Heute würde es über den Gletscher gehen. Etwa gegen 11 Uhr war Treffpunkt am oberen Einstieg angesagt. Bis dahin waren ein paar Höhenmeter Abstieg zu überwinden. Das Wetter sah nicht richtig gut aus. Wir hatten an der Hütte alle unsere Klettergurte bekommen. Am Einstieg gab es dann die Steigeisen und wir machten uns klar für den Abstieg.
Wir wurden in 2 Gruppen aufgeteilt, die jeweils eine Seilschaft bildeten und in etwas Abstand nebeneinander gingen, damit nicht alle auf dem gleichen Pfad laufen. Die Guides von der Hütte zeigten uns neue Gletscherspalten und lotsten uns um unsichere Stellen herum. Das Wetter spielte heute leider nicht ganz so mit, so dass es aufgrund von Regen keinen Fotostopp auf dem Gletscher gab. Beeindruckend war es trotzdem.
Unten wartete schon die Gruppe, die in die andere Richtung hoch zur Hütte wollte. Wir gingen weiter zur Sognefjellshytta. Diese modernisierte Herberge liegt direkt an der Straße und ich kannte sie von früheren Norwegen-Touren. Jasper war auch schon da und wir machten eine Waffel-Pause. Er schloss sich meinem Plan an, noch ein paar Kilometer zu gehen, damit die Etappe morgen kürzer wird.
Wir liefen los - verschieden schnell, wie immer. Plötzlich kam eine Wolke und ab da war von der Landschaft nicht mehr viel zu sehen. Der Weg war anspruchsvoll - viele Steine und ständiges Auf und Ab.
Da kam mir irgendwann die Frage, wo ich hier einen Platz für mein Zelt finden soll. Als mir dann 3 Norweger entgegen kamen, fragte ich die. Sie sahen auch erst ratlos aus. Die einzige Stelle, die sie sich vorstellen können, ist direkt am Staudamm. Ich tastete mich weiter durch den Nebel. Eine Belgierin, die ich später traf meinte, man könne hier überall gut zelten. Nun ja. Ich vertraue den Norwegern.

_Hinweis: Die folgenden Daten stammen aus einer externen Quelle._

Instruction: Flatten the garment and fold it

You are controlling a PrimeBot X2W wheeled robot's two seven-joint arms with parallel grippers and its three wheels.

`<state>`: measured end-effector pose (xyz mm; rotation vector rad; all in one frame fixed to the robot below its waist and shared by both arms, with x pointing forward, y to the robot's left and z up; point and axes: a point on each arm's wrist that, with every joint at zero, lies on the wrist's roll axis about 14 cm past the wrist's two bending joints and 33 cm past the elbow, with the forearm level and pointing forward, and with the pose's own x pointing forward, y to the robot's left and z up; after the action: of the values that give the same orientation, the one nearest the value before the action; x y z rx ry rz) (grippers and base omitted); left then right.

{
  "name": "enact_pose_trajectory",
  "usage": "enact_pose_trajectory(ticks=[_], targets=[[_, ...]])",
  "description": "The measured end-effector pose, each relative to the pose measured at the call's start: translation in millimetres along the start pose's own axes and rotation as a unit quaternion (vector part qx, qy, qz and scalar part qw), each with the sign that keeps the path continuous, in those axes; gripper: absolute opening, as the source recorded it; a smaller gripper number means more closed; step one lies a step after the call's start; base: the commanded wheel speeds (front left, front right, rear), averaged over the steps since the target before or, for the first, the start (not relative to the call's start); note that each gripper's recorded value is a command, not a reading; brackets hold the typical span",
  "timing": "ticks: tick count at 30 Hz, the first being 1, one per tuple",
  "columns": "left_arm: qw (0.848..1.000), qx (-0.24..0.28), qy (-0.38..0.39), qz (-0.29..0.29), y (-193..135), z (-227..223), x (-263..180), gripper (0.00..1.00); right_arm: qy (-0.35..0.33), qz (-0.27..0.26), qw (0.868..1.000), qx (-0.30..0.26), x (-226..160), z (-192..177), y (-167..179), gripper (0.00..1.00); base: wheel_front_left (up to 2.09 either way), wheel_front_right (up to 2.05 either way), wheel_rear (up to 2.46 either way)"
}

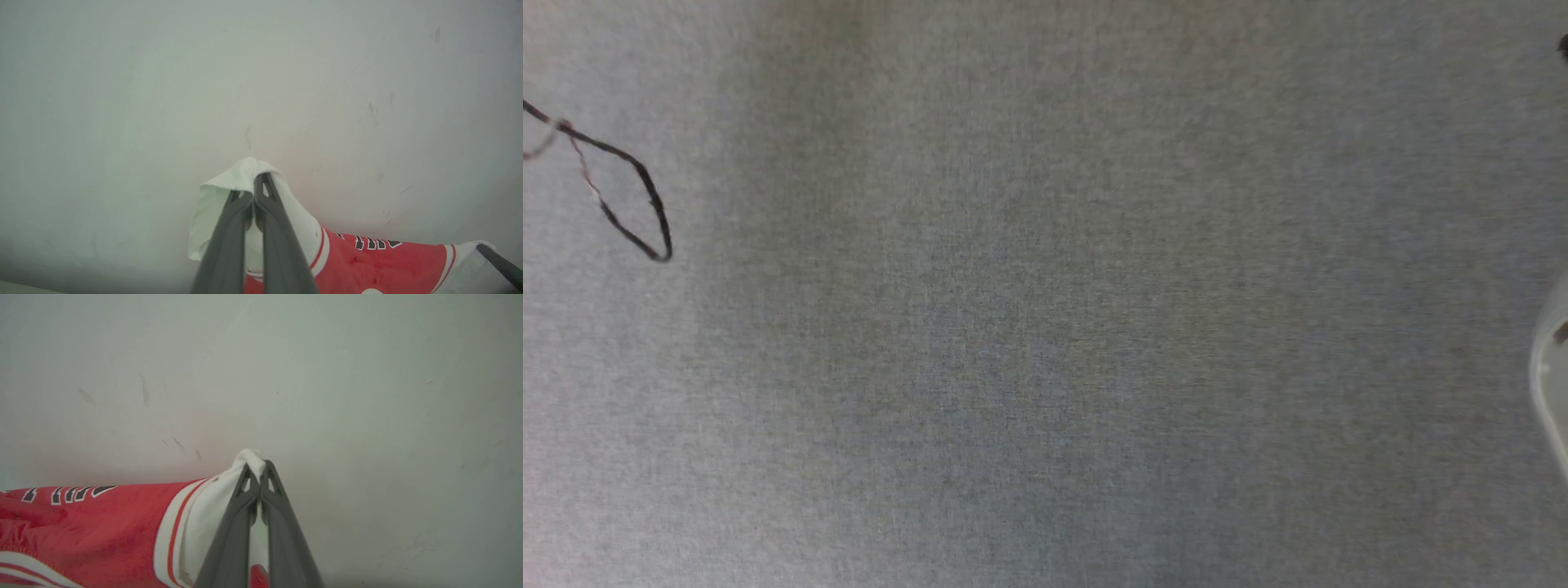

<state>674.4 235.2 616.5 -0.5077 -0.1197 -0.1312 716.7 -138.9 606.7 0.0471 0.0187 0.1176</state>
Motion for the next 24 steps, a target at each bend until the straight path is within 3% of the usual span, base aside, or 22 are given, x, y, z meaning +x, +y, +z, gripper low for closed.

Die Stelle am Staudamm fand ich dann auch - gegenüber stand ein Auto, aber wenn es nichts anderes gibt, dann parke ich eben mein Zelt ein. Die Fahrer des Autos kamen nach einiger Zeit zurück. Sie waren wohl beim Angeln gewesen. Sie wunderten sich etwas über das Zelt, entschieden dann richtigerweise, dass es wohl ein Wanderer ist und fuhren los. Ab da hörte ich draußen nichts mehr, da der dichte Nebel alle Geräusche verschluckte. Ich hoffte nur, dass auch Jasper einen Zeltplatz gefunden hat.